Introduction to data warehousing

Although you may not be familiar with data warehousing, you have probably at least heard the term. Data warehouses are becoming increasingly common as businesses have realized the need to be able to mine the information they have stored in the electronic form in order to provide a valuable insight into the operation of their business and how best to improve it. Organizations need to monitor these processes, define policies, and—at a more strategic level—define the visions and goals that will move the company forward in the future. Operational transactional systems have greatly benefited the daily functioning of the enterprise. But now, organizations are shifting to a more decisional-based requirement from their computing platforms and are looking to build data warehouses. This is where OWB enters the picture to help organizations with the task of building that data warehouse.

Introduction to our fictional organization

The manuals that Oracle supplies with its database and applications contain a great deal of information. However, it can be hard to relate that information to the real-world ways of implementing the database and applications. Anyone who has ever tried to read a technical user guide or reference provided with a database or application will know what that means. It is a great benefit to be able to learn about a new software tool by seeing how that tool is actually used within the context of an actual organization conducting a business. This is precisely the focus of this book. We'll be building an actual data warehouse using a fictional organization as an example.

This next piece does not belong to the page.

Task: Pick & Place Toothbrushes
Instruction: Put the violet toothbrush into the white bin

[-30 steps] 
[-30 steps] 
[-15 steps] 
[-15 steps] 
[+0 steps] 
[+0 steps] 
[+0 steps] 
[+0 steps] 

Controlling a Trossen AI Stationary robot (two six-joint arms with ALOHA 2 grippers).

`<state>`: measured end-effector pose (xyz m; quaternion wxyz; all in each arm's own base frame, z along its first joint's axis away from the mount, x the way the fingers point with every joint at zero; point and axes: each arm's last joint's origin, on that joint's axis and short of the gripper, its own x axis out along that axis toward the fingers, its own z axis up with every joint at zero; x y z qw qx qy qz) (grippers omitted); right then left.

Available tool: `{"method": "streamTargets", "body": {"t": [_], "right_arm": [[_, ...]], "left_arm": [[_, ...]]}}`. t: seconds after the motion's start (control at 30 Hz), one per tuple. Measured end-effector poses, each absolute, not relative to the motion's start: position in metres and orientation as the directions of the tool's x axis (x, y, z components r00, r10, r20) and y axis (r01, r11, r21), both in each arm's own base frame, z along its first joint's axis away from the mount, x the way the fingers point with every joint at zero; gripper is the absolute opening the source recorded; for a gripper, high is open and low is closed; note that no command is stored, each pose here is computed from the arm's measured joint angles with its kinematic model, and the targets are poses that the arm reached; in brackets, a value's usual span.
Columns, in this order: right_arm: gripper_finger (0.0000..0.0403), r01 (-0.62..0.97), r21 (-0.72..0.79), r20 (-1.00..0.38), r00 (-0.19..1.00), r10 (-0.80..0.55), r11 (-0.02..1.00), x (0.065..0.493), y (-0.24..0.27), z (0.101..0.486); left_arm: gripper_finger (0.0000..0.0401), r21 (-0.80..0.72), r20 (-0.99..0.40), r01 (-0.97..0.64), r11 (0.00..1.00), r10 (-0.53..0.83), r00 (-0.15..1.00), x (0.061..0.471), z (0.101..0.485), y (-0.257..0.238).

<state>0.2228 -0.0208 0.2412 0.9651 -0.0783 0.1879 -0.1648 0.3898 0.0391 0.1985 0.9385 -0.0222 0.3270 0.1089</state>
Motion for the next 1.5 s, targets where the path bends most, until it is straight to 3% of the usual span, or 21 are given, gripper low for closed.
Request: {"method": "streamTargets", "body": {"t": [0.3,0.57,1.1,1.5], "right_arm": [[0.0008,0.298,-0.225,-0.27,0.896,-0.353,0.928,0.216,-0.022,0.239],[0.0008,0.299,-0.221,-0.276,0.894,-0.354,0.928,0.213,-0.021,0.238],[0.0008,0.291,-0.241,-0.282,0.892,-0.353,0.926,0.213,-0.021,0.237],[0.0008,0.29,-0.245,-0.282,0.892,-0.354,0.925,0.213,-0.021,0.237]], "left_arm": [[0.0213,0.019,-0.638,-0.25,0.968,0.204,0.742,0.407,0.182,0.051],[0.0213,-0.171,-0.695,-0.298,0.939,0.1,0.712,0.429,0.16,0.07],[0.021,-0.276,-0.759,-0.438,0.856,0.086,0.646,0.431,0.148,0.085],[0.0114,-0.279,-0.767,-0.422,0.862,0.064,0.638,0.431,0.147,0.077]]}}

Before we talk about what a data warehouse is, let's get introduced to the fictional organization we'll be using to demonstrate the use of the Warehouse Builder to build a data warehouse. Throughout this book, we will be using examples of the concepts involved by making reference to a fictional organization named ACME ToysandGizmos, which is sales oriented. It is an entirely made-up organization, and any similarity to a real company is completely coincidental. This book will provide explanations throughout on how to use the OWB tool to build a data warehouse within the context of this invented company, which is involved in storefront and online Internet sales. Thus, it will demonstrate practical ways of implementing a data warehouse that can be directly applied in the real world.

ACME Toys and Gizmos will have stores all over the United States as well as a number of other countries, and will also have an online storefront for Internet sales. The online transactional processing systems (OLTP) play a huge role in the functioning of any business today, especially in the operation of a sales-oriented business. So this makes a good example to illustrate the subject matter of data warehousing and how to take information from those OLTP systems to load our warehouse.

Although we'll be using a sales organization for our examples, the concepts we'll discuss can apply to any business and will be as generic as possible to assist in doing that.

What is a data warehouse?

We've discussed the business case for implementing a data warehouse by showing how companies these days need information to support strategic-level decision making. We've also introduced the fictional organization that we'll use to provide examples of the concepts we'll be presenting. But we've not yet explained what a data warehouse is.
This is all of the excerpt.